EXERCISE GOAL — Search the entries for the string "camera" and give the number of lines that hold it, nothing more.
DATA EXCERPTS below:
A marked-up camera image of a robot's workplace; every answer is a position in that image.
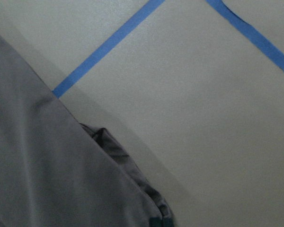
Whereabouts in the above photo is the dark brown t-shirt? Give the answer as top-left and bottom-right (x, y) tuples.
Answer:
(0, 36), (174, 227)

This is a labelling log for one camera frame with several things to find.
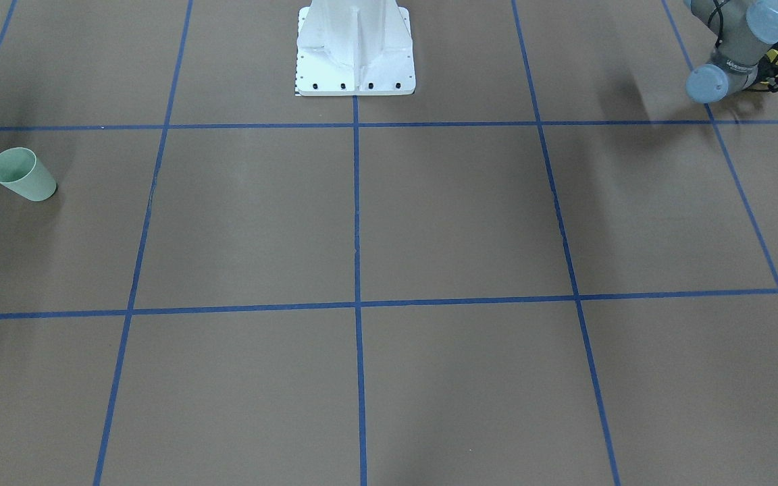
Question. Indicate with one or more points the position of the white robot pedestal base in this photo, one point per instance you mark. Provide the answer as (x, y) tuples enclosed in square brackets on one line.
[(354, 48)]

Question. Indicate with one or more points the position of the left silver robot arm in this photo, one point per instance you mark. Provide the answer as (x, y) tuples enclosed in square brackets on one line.
[(745, 31)]

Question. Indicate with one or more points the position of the pale green plastic cup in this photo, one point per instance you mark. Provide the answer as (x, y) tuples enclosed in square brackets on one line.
End of DATA EXCERPTS.
ANSWER TO THIS PROBLEM — 2